Someone else had this discussion recently and another person talked about the US tinnitus Assoc. I found that they only spoke about ringing in the ears and not pulsative. The UK org has a lot more information: www.tinnitus.org.uk.
Good luck - I hope you get some relief soon. Sherri
What’s your heart rate? Your blood pressure? I had tachycardia diagnosed when a drunk driver hit me and my horse. Started taking meds for it in my 30’s. I would go to sleep laying on my arm listening to my rapid pulse for as long as I can remember. Had to learn to sleep without it once the meds got in my system. Since my SAH the cardiologist says he can’t find the tach. Sometimes a rapid pulse is a side effect of medication. Also my life saving Doc shared anesthesia side effects from coiling can last for months. I’ve forgotten why. But she explained it was the reason my jaw hurt as well as something to do with my brain.

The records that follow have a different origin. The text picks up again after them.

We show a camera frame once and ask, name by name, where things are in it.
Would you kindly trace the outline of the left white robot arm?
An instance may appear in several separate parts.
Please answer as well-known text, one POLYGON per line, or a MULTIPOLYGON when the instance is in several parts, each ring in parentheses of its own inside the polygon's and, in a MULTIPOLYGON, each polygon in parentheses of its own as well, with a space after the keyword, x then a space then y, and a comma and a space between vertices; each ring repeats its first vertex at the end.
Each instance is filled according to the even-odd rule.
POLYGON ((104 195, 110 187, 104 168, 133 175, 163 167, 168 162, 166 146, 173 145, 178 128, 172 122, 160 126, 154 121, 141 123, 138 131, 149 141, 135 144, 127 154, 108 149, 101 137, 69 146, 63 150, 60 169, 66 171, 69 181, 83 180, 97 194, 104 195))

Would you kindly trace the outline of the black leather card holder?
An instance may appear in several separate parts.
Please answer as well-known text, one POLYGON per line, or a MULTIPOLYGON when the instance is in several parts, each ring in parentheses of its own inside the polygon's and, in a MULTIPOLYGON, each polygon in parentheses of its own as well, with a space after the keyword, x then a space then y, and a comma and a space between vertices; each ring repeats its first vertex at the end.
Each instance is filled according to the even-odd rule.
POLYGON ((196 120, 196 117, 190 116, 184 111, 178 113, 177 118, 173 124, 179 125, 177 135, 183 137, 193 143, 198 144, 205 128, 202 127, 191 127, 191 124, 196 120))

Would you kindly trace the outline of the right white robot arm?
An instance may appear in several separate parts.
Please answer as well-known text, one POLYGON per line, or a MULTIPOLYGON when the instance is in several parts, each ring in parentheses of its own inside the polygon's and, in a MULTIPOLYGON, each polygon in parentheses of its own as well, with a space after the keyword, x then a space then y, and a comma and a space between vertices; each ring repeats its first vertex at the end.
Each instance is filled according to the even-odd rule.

Always let your Dr know what’s going on. I just call the nurse and she gets back to me with information as my appointments are so far apart.
That's interesting about the anesthesia from coiling. I had really short breath and just walking across a room made me breathless. This lasted for more than a year and have had every test in the world. Much better now.
If the aneurysm had burst and you went into respiratory failure and received an emergency tracheotomy, they could have injured the TMJ (jaw joints) in their rush to save your life. (My personal story..they also hurt my throat, but I am not complaining. Glad to be here typing this!)
When my anyusum brust my ears felt there were going in to my head … Ather that I always feel my heart beat or ringing in ears takes getting use too but has got better over time x
I too hear my heart beat in my ears. I can feel my heart beat above my ears. The wonderful sharp ringing that just comes from out of no where to :( in my ears. Occasionally my jaw will hurt however I had coiling not a craniotomy so not sure if that has anything to do with it. Hope you feel better. Make a list of all you ?'s for your dr's. Keep a log of how you feel too.